The purpose of TTI Bundling is to improve cell edge coverage and in-house reception for voice. When the base station detects that the mobile can't increase it's transmission power and reception is getting worse it can instruct the device to activate TTI bundling and send the same packet but with different error detection and correction bits in 2, 3 or even 4 consecutive transmit time intervals. The advantage over sending the packet in a single TTI and then detecting that it wasn't received correctly which in turn would lead to one or more retransmissions is that it saves a lot of signaling overhead. Latency is also reduced as no waiting time is required between the retransmissions.
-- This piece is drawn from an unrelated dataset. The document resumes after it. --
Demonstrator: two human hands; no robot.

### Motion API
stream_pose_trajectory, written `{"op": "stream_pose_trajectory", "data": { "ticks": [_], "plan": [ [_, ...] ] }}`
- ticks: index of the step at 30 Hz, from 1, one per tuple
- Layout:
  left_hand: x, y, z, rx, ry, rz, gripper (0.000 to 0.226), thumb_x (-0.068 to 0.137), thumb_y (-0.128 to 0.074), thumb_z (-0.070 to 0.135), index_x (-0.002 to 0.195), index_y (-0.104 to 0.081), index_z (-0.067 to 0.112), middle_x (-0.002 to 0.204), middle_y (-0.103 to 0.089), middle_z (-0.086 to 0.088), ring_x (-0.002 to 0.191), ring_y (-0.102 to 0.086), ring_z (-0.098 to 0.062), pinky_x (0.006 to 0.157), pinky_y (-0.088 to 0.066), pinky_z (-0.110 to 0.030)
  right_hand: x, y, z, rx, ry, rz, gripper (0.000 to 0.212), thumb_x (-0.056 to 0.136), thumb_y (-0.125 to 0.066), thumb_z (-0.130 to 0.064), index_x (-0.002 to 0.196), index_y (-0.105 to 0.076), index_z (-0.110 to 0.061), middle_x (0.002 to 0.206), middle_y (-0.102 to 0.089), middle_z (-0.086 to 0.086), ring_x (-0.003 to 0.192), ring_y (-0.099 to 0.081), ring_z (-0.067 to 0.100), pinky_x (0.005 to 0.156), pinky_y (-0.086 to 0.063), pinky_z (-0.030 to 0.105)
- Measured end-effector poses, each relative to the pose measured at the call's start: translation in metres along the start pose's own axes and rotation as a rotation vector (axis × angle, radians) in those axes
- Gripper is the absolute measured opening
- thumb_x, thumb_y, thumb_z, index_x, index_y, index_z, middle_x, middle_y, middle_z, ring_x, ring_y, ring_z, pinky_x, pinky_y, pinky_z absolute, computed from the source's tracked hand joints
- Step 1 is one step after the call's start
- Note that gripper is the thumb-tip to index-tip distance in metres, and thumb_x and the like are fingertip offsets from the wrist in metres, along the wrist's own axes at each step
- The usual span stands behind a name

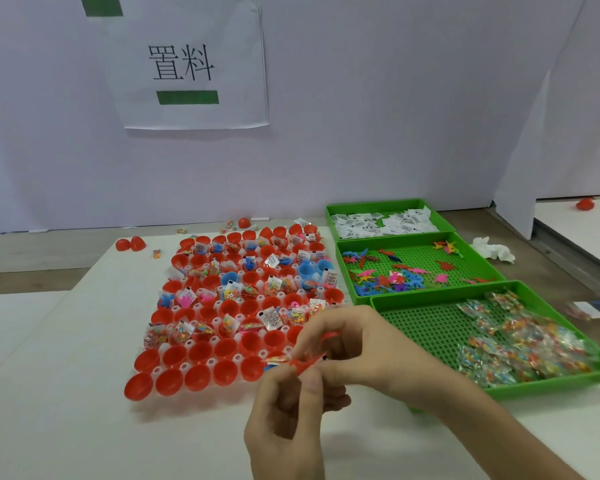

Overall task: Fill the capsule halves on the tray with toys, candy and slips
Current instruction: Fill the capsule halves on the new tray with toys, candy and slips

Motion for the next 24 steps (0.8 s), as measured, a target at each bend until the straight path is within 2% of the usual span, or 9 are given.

In case the bundle is not received correctly, it is repeated in the same way as an ordinary transmission of a packet. Holma and Toskala anticipate a 4dB cell edge gain for VoIP with this feature which is quite a lot. For details how the feature is implemented have a look at 3GPP TS 36.321.
Wouldn’t be interesting to transmit the same packet over the same TTI but in different subcarriers in order to take the advantage of frequency diversity? Maybe that exists as well. I don’t know. What would be the advantages and drawbacks of TTI bundling compared to this other solution (if it is possible to implement)?